__REQUIREMENT__. In the entries that follow, find each line with the word "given" and copy it.

__DATASET RECORDS__.

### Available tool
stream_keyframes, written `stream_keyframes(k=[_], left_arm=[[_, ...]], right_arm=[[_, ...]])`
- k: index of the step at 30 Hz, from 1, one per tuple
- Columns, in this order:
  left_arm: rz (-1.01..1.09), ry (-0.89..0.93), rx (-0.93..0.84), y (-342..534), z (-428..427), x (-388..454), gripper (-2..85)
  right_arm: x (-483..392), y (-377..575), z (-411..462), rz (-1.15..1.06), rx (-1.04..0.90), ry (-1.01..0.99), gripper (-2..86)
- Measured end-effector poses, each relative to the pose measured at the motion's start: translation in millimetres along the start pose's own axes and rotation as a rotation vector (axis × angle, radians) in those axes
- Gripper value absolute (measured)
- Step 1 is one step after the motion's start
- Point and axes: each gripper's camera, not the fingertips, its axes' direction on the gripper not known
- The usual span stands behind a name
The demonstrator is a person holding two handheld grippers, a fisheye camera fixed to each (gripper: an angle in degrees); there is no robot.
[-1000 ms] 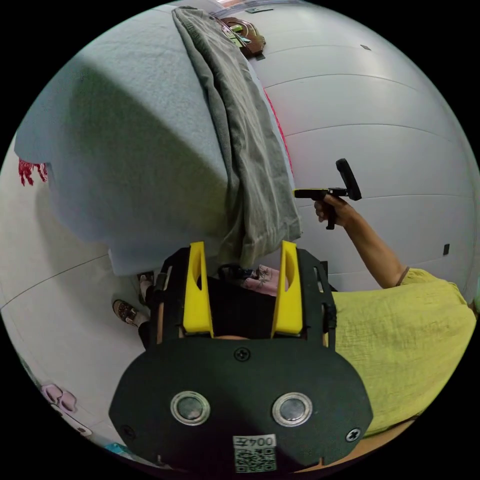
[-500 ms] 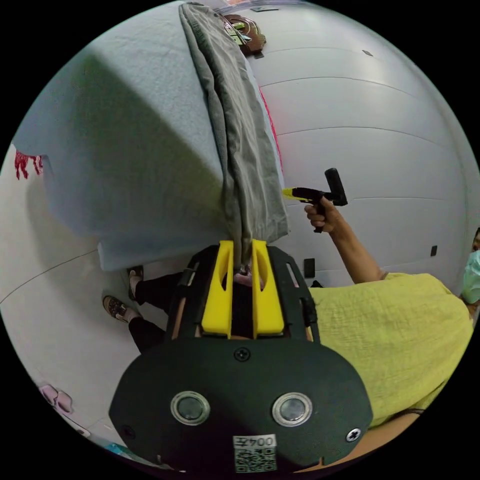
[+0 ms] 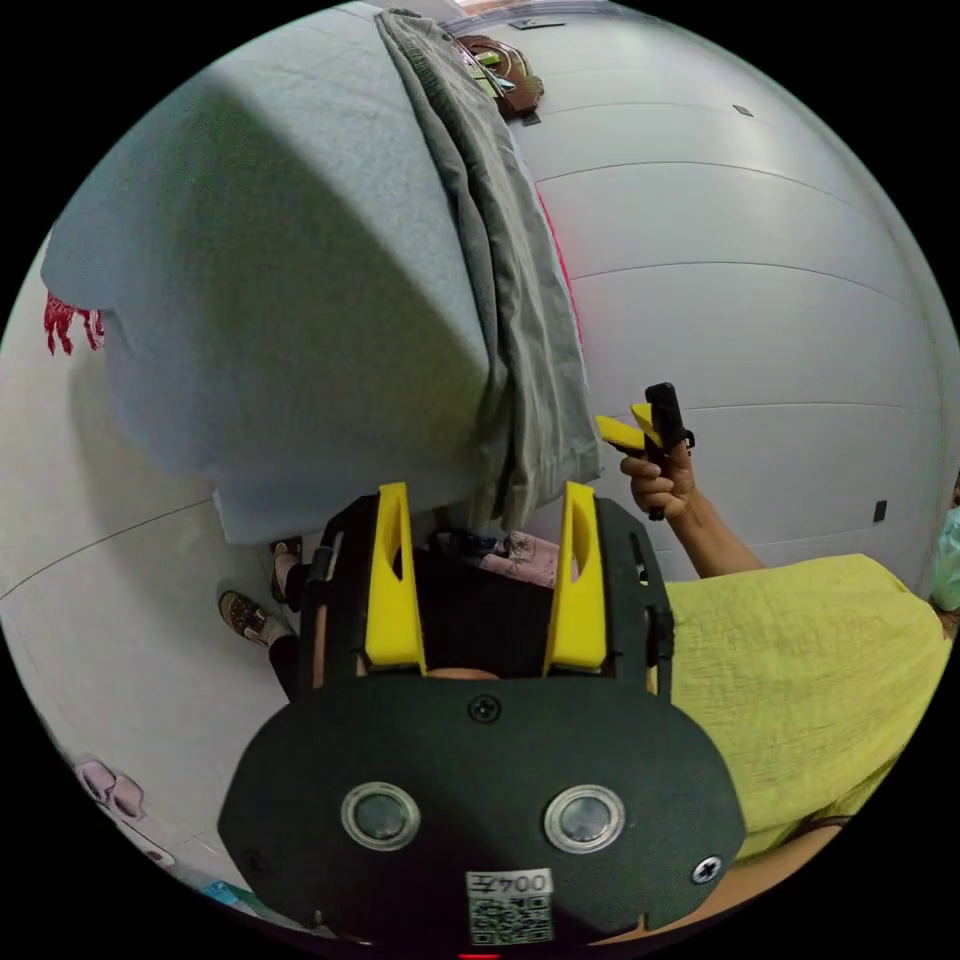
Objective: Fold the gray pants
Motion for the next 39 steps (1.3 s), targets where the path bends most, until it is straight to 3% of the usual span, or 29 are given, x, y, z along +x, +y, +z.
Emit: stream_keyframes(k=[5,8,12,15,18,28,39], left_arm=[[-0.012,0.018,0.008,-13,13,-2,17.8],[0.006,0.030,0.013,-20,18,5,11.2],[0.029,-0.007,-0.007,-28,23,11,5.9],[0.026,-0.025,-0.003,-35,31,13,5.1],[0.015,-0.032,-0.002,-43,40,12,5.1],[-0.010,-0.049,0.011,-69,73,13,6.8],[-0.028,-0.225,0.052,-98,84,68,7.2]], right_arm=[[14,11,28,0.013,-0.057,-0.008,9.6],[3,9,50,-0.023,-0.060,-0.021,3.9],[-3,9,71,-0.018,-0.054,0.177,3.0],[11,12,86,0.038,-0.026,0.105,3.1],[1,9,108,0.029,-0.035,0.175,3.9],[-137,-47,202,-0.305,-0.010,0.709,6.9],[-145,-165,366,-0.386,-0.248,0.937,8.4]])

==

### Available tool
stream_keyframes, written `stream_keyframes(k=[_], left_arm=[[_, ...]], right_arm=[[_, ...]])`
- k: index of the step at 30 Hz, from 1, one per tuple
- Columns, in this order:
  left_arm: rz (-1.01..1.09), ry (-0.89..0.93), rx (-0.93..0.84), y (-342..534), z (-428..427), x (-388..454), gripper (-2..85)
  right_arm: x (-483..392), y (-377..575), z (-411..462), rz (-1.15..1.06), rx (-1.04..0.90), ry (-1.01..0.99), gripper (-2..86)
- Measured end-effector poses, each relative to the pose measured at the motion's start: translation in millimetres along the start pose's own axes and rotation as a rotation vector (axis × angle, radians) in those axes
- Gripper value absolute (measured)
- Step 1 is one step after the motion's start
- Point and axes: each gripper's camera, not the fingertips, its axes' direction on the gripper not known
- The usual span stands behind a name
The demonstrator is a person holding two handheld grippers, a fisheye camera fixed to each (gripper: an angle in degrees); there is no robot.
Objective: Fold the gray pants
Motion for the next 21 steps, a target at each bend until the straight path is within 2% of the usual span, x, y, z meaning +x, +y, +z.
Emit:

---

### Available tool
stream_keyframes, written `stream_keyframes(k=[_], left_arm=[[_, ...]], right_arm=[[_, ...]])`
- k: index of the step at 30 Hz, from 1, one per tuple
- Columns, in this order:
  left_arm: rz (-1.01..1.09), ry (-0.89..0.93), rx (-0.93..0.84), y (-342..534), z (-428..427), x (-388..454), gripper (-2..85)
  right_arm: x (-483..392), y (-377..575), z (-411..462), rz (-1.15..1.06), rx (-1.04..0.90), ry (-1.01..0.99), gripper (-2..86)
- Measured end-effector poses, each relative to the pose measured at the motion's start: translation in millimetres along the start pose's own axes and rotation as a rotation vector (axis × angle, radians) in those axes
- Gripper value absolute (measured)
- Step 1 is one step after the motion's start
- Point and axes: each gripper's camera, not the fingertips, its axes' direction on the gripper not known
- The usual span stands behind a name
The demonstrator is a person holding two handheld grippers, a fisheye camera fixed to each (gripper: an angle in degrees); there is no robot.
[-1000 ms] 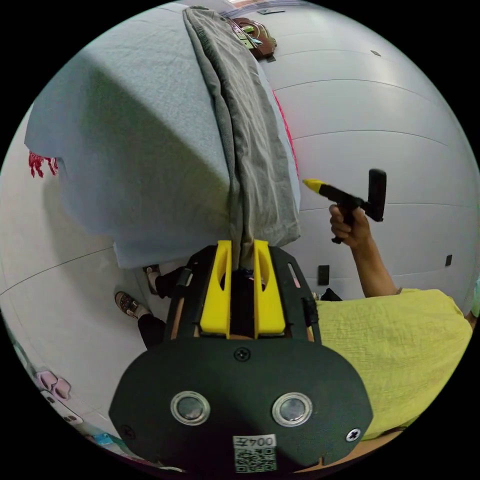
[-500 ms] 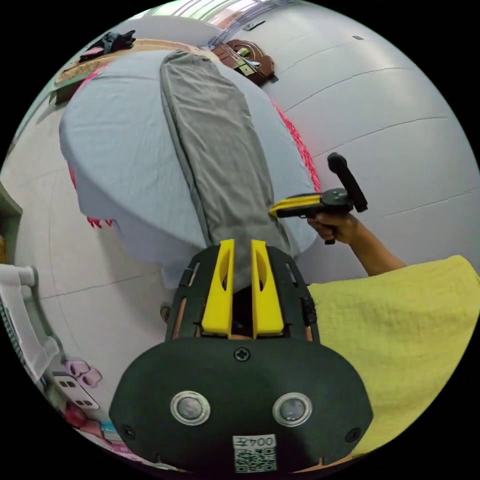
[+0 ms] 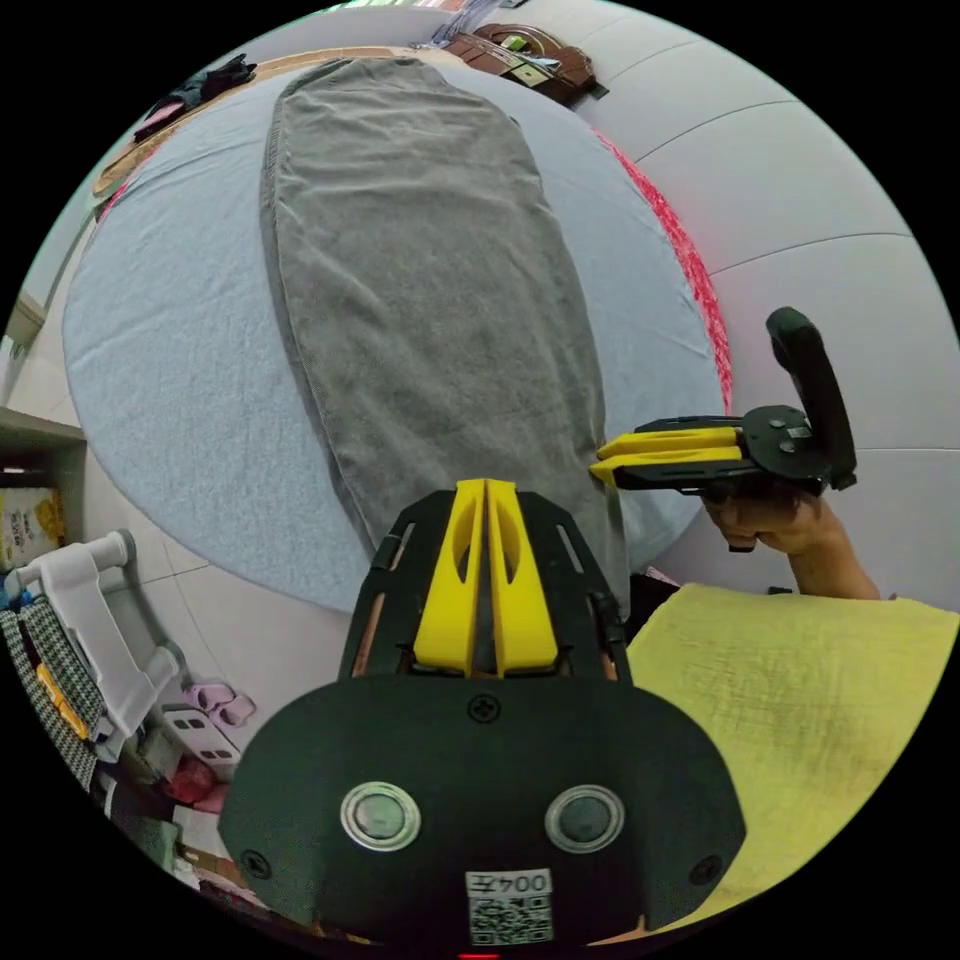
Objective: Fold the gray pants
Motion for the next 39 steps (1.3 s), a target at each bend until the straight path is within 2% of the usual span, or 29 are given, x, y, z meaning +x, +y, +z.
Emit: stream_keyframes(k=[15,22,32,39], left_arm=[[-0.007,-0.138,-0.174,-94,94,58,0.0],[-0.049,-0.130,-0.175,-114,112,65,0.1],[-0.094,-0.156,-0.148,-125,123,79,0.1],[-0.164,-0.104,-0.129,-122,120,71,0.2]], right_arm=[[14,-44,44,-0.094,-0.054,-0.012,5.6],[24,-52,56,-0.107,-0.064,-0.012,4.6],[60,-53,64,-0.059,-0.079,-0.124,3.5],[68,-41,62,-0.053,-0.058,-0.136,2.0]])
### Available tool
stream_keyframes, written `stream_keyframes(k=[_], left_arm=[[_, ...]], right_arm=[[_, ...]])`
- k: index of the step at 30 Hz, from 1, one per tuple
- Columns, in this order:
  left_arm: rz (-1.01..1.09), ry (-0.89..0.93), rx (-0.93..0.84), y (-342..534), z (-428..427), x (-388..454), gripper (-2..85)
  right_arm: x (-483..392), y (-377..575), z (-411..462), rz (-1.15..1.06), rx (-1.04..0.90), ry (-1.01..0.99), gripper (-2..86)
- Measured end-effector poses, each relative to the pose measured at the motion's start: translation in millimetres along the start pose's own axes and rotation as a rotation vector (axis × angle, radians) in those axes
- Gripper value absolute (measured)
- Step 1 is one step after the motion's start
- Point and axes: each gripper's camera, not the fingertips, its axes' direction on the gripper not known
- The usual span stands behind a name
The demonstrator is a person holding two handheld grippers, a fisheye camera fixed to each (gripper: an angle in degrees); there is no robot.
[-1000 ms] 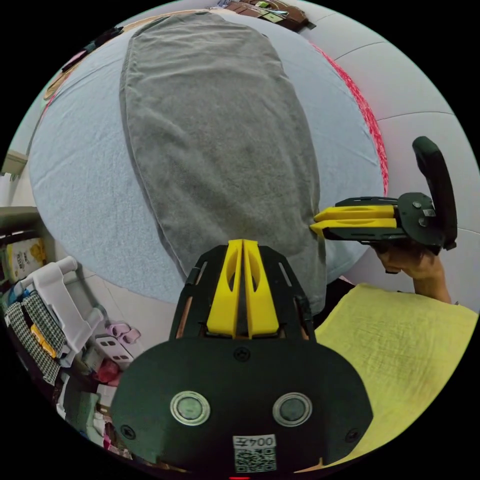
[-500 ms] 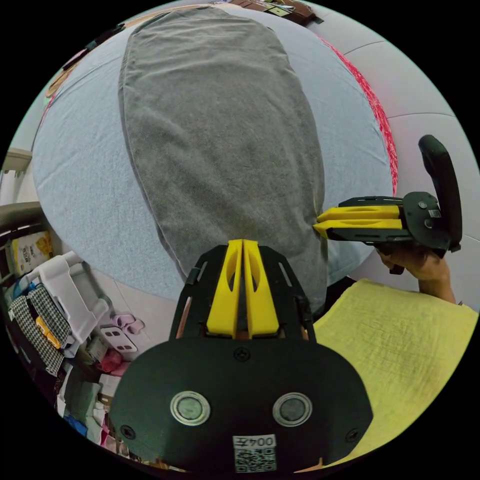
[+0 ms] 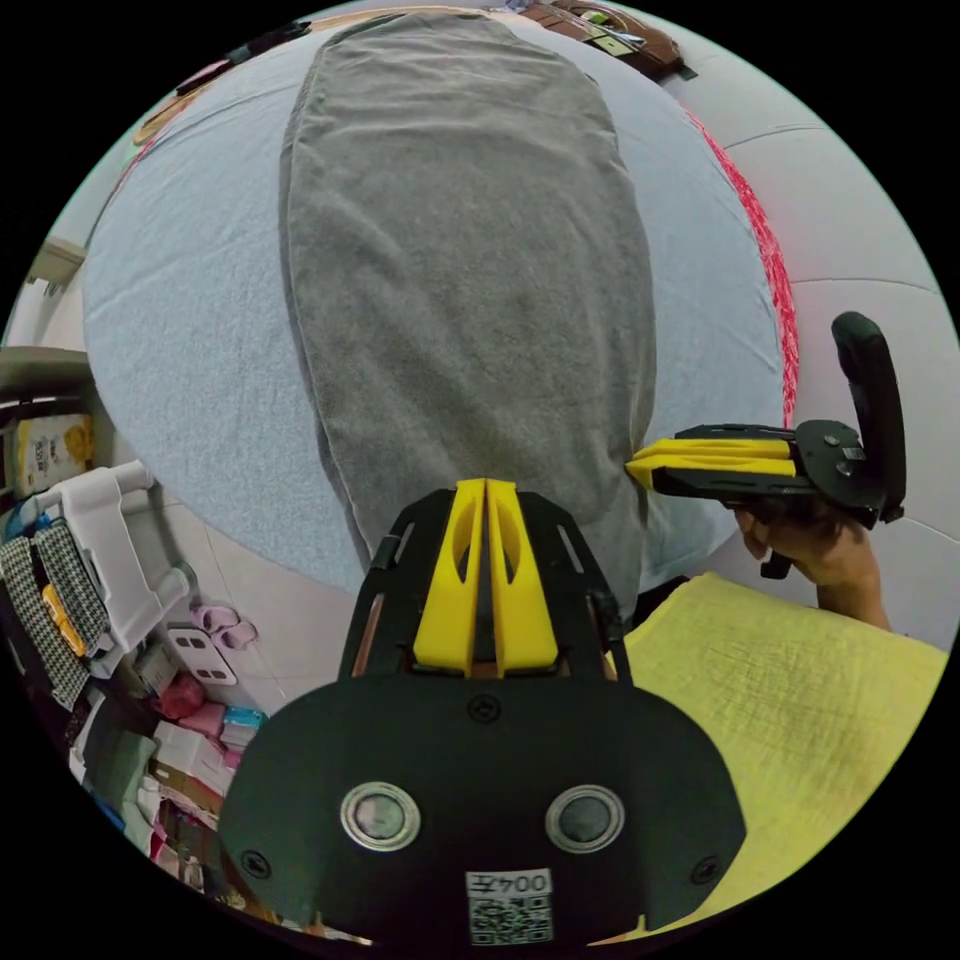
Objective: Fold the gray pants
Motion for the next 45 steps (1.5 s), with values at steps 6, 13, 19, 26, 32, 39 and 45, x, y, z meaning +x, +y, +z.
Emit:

__OUTPUT FOR THIS EXERCISE__.
Motion for the next 39 steps (1.3 s), targets where the path bends most, until it is straight to 3% of the usual span, or 29 are given, x, y, z along +x, +y, +z.
Motion for the next 39 steps (1.3 s), a target at each bend until the straight path is within 2% of the usual span, or 29 are given, x, y, z meaning +x, +y, +z.

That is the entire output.